* [EXERCISE DETAILS] Go to the line below containing "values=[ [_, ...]" and print exactly from there through the line containing "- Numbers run", both included. Print nothing else.

* [DATA IN THIS EXERCISE]
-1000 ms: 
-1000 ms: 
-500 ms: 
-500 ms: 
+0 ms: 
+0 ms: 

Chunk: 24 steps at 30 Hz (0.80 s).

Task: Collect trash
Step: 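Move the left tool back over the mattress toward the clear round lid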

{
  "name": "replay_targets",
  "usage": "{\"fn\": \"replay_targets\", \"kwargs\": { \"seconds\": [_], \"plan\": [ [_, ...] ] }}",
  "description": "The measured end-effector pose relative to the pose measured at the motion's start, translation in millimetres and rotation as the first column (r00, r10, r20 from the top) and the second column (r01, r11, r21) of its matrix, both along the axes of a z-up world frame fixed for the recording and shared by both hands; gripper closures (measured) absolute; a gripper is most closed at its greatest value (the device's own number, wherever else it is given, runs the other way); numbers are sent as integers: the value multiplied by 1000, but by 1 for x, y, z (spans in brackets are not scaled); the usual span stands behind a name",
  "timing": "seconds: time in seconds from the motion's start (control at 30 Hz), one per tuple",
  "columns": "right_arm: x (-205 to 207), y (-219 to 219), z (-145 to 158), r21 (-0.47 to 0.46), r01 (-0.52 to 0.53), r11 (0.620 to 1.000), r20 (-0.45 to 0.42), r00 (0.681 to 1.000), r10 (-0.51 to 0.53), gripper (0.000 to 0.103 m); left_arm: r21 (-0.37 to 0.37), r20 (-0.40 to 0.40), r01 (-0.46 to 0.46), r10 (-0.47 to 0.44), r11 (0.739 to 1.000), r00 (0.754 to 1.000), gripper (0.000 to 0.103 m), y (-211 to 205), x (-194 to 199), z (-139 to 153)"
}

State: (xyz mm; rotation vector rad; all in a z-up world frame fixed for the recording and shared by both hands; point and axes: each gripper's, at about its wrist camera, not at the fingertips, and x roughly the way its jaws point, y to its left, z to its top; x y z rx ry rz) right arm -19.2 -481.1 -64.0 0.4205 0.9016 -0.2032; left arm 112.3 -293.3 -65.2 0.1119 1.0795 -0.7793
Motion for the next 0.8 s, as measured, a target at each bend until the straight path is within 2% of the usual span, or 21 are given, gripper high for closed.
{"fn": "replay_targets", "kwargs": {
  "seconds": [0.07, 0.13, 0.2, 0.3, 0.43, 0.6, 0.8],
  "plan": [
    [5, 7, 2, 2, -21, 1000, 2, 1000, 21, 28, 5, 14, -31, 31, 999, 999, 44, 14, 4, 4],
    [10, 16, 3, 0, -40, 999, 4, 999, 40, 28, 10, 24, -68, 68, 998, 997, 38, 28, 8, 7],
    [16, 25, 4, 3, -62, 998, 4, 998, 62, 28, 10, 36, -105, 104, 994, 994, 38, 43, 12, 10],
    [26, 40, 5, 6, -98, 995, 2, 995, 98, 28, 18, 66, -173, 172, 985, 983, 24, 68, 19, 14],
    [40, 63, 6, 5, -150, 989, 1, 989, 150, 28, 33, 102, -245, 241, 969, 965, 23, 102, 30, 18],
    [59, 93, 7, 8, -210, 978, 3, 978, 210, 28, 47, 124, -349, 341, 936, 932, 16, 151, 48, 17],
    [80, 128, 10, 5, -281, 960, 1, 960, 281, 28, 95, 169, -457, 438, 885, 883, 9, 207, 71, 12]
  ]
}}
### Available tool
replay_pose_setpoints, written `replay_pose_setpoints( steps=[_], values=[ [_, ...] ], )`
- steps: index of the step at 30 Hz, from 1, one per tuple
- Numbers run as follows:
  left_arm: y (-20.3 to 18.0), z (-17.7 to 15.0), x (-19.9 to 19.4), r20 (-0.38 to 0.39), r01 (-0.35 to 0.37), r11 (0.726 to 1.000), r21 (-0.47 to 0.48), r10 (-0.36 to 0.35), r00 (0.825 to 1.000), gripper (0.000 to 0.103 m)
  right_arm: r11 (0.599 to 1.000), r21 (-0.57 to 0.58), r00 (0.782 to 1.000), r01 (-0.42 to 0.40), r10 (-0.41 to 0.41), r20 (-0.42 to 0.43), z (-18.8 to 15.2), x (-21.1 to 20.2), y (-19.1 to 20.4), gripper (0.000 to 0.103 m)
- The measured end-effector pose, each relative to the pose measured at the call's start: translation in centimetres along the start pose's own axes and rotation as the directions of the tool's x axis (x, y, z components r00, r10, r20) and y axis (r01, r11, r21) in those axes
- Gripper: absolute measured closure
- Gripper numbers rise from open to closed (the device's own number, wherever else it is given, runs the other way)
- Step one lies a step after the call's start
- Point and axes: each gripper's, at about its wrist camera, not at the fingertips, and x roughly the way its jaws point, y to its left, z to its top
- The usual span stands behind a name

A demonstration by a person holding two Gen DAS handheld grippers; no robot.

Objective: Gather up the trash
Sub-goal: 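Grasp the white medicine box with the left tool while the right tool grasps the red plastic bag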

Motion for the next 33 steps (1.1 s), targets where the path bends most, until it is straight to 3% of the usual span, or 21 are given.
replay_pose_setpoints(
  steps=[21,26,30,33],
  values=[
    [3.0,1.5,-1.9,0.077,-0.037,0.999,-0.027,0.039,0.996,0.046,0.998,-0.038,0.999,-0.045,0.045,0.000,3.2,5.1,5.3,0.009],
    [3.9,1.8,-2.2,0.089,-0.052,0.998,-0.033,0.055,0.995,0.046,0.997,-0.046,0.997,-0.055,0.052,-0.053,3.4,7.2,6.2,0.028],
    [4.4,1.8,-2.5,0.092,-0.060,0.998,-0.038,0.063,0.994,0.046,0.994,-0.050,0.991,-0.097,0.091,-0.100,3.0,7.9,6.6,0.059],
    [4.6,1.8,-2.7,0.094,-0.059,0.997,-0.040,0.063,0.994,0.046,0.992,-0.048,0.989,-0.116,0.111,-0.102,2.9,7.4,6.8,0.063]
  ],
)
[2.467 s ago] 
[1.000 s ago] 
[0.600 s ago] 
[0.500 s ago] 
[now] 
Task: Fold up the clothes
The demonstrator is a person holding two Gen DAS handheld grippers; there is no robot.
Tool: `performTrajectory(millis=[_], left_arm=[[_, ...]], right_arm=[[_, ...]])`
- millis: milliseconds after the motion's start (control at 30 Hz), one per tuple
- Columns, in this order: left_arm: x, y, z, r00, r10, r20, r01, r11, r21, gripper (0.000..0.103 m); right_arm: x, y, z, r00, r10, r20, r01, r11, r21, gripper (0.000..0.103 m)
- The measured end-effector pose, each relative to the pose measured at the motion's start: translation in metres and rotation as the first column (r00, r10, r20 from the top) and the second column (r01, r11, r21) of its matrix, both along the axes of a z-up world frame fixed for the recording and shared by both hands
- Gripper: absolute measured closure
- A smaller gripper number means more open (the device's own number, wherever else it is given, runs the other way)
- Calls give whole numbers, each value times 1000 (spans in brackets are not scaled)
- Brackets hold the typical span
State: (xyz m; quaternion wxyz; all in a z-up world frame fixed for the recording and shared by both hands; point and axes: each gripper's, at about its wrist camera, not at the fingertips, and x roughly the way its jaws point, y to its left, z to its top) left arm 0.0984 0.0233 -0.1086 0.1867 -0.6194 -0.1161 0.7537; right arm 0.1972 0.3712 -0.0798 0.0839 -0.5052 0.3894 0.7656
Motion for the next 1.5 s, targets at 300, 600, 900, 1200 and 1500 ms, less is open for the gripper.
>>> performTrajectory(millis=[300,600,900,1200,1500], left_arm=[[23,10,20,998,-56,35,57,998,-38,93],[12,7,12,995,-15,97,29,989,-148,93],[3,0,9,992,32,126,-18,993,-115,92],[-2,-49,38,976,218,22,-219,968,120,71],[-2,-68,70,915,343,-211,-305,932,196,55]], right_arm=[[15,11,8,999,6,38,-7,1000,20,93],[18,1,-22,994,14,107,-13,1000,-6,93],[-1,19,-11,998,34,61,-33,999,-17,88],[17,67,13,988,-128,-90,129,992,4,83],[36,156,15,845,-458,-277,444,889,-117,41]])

* [ANSWER TO THE PROBLEM]
replay_pose_setpoints, written `replay_pose_setpoints( steps=[_], values=[ [_, ...] ], )`
- steps: index of the step at 30 Hz, from 1, one per tuple
- Numbers run as follows:

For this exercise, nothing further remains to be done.